Somehow, Lilia’s impassive face made Mila want to spill everything right into Lilia’s lap. But before she could, Lilia angled herself just an inch closer and quietly said, “It can be very confusing, yes.”

That stopped Mila’s spiraling thoughts cold. “You—I—” she stammered. “What?” When Lilia just looked at her, she added, “But you were married to Yakov!”

“That means nothing,” Lilia said dismissively. “Now, will you talk, or will you listen?”

Mila opened and closed her mouth a moment before saying, “I don’t want to talk.”
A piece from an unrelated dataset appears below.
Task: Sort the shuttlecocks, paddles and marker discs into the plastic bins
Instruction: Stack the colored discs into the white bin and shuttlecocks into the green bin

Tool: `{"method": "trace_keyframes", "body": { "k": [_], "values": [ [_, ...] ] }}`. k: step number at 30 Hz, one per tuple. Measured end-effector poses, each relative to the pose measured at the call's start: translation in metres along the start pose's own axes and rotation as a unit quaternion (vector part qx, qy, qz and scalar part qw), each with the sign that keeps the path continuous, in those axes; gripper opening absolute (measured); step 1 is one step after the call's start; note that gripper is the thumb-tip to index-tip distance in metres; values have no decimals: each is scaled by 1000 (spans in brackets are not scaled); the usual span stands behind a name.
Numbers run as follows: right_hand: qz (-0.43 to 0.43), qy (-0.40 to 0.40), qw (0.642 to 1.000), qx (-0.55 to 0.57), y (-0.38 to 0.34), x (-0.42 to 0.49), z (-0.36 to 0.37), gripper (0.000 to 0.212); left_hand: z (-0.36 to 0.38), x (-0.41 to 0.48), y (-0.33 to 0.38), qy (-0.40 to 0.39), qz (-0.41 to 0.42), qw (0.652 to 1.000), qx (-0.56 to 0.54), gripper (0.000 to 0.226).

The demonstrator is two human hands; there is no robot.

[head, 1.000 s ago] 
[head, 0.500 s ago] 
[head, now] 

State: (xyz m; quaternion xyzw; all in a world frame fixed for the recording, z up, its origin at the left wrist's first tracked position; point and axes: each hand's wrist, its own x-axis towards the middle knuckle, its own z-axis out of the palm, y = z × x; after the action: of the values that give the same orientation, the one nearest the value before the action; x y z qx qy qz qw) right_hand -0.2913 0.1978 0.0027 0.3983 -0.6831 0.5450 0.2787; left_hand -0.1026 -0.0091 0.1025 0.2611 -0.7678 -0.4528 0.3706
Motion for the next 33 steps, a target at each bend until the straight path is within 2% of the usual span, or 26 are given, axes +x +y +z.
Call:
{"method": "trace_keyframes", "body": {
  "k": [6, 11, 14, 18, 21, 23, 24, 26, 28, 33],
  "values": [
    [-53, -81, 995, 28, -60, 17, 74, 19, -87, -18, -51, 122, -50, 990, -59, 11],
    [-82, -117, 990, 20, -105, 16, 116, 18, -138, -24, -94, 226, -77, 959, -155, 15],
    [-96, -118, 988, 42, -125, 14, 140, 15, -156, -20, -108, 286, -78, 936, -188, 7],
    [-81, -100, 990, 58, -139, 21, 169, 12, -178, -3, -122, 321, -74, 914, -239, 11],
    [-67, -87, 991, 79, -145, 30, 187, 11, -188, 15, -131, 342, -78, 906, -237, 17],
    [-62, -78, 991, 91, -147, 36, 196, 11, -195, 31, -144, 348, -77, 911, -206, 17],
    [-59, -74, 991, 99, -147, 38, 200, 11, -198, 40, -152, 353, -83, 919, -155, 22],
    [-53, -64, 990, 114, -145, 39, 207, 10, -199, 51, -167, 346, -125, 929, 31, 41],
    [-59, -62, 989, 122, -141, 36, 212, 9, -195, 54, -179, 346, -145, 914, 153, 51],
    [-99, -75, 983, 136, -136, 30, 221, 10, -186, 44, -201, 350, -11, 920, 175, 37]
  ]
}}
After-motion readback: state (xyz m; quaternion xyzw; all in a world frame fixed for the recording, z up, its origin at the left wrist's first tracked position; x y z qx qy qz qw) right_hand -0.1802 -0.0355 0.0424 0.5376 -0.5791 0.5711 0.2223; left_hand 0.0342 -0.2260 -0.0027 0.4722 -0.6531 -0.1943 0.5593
Lilia nodded. “Then you will listen. And you will learn.” She drew a breath. “Ask Katsuki sometime about Okukawa Minako—his ballet teacher back in Japan.”

“Did you…” Mila cleared her throat. “Did you know her or something?”

Lilia’s voice dropped even softer. “I knew her in every way that it is possible to know another person.” Something like a smile tugged at the corner of Lilia’s mouth, and Mila stared. “We toured with the same ballet company, once upon a time. We were only a bit older than you are now, and she was beautiful. Her dancing had the power to bring tears. I thought very highly of her—respected her. She must have thought similarly of me, because we became friends.”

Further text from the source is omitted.